### DATA EXTRACT
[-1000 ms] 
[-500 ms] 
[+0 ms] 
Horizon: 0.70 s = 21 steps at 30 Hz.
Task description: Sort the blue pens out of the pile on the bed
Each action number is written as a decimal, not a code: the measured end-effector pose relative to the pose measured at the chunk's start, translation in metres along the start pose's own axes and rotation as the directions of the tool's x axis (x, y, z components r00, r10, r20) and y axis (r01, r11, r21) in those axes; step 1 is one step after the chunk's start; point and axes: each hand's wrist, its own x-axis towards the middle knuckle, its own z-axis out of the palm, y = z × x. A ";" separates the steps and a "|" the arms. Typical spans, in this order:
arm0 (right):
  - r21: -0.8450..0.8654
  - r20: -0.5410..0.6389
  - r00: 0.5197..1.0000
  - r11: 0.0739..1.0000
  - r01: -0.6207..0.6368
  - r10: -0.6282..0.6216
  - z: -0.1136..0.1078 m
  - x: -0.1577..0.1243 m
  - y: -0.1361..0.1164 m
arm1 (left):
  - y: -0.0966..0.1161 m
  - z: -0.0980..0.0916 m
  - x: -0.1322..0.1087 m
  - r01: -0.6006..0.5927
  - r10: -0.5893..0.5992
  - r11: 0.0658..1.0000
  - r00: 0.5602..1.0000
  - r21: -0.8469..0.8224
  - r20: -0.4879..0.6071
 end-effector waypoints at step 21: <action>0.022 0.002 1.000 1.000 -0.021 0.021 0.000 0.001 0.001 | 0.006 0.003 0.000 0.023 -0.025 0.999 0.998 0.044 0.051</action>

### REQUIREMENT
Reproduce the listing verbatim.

### SOLVED EXERCISE
[-1000 ms] 
[-500 ms] 
[+0 ms] 
Horizon: 0.70 s = 21 steps at 30 Hz.
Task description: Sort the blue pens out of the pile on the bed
Each action number is written as a decimal, not a code: the measured end-effector pose relative to the pose measured at the chunk's start, translation in metres along the start pose's own axes and rotation as the directions of the tool's x axis (x, y, z components r00, r10, r20) and y axis (r01, r11, r21) in those axes; step 1 is one step after the chunk's start; point and axes: each hand's wrist, its own x-axis towards the middle knuckle, its own z-axis out of the palm, y = z × x. A ";" separates the steps and a "|" the arms. Typical spans, in this order:
arm0 (right):
  - r21: -0.8450..0.8654
  - r20: -0.5410..0.6389
  - r00: 0.5197..1.0000
  - r11: 0.0739..1.0000
  - r01: -0.6207..0.6368
  - r10: -0.6282..0.6216
  - z: -0.1136..0.1078 m
  - x: -0.1577..0.1243 m
  - y: -0.1361..0.1164 m
arm1 (left):
  - y: -0.0966..0.1161 m
  - z: -0.0980..0.0916 m
  - x: -0.1322..0.1087 m
  - r01: -0.6006..0.5927
  - r10: -0.5893..0.5992
  - r11: 0.0658..1.0000
  - r00: 0.5602..1.0000
  - r21: -0.8469..0.8224
  - r20: -0.4879..0.6071
 end-effector waypoints at step 21: <action>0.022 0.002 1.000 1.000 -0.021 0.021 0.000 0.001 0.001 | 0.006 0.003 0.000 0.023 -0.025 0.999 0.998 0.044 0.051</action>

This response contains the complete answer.